● WORK REQUIRED: Search the data for the string "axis", and report each line where it is found.

● INFORMATION SHOWN:

*-*-*

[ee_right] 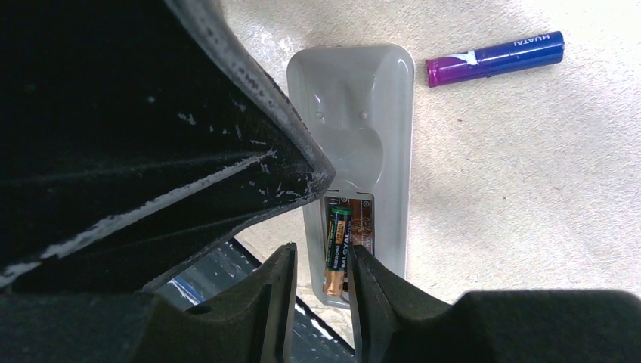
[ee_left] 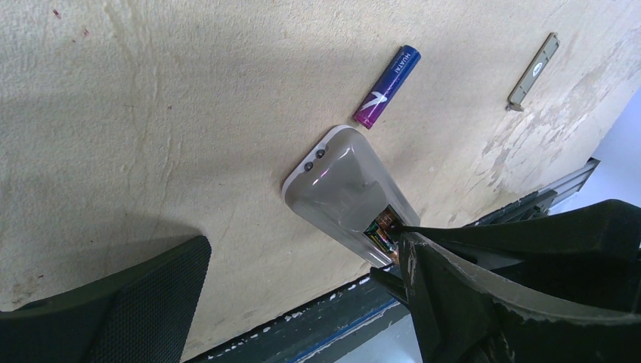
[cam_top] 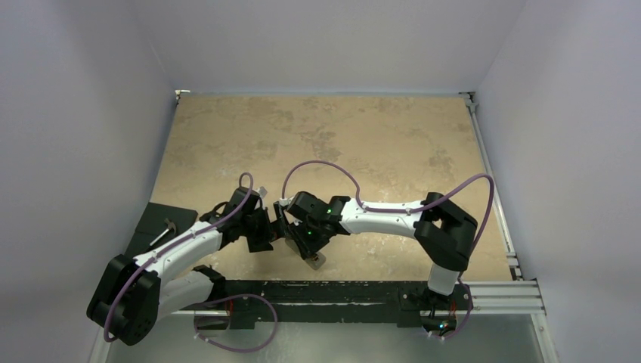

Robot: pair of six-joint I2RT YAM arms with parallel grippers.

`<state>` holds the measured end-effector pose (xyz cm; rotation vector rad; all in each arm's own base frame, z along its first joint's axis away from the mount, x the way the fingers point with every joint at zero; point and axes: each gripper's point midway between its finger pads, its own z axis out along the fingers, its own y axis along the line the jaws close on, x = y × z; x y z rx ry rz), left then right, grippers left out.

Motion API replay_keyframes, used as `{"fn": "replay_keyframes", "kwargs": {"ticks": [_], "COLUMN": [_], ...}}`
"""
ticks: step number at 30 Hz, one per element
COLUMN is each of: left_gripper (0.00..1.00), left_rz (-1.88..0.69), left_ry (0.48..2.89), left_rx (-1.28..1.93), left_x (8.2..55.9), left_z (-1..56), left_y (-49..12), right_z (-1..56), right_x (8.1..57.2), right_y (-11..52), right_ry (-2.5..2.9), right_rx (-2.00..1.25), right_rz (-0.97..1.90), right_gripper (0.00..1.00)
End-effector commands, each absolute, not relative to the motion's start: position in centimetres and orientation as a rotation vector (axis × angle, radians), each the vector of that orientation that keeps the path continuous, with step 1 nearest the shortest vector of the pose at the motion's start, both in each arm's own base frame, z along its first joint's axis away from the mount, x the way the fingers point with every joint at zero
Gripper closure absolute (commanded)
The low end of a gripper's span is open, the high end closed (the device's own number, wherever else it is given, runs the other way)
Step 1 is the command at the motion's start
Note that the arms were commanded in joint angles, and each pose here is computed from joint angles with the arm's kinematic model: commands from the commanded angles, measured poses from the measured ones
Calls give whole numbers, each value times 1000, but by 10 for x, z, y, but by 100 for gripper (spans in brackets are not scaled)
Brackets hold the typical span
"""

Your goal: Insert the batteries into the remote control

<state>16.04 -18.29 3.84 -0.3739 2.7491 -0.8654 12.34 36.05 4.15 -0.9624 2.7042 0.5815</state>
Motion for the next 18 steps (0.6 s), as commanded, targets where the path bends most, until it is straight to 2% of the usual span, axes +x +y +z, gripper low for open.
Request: {"fn": "replay_keyframes", "kwargs": {"ticks": [1,18], "left_gripper": [5,5], "left_rz": [-902,-896], "left_ry": [2716,2718], "left_rx": [-350,-350], "left_x": [165,165], "left_z": [44,42], "left_y": [-187,-186], "right_z": [54,63], "right_x": [126,131], "right_y": [376,376], "right_ry": [2651,2627], "right_rx": [-984,-960], "right_rz": [633,610], "right_gripper": [62,62]}}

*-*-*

● TASK SOLUTION:
`<state>` holds the measured end-effector pose (xyz cm; rotation vector rad; all in each arm's own base frame, z along its first joint's axis away from the mount, x the way the fingers point with every joint at zero; point and axes: each gripper's point midway between its finger pads, its own z axis out along the fingers, its own y axis along the line the jaws close on, x = y × z; x y z rx ry rz), left then right, grippers left out.
End-effector commands, each absolute, not relative to the motion's start: position in centimetres and orientation as a rotation vector (axis × angle, radians), each the vector of that orientation that keeps the path continuous, with step 1 nearest the shortest vector of the pose at the motion's start, both in each arm's own base frame, z along its first joint's axis away from the mount, x the way the fingers point with every joint at zero

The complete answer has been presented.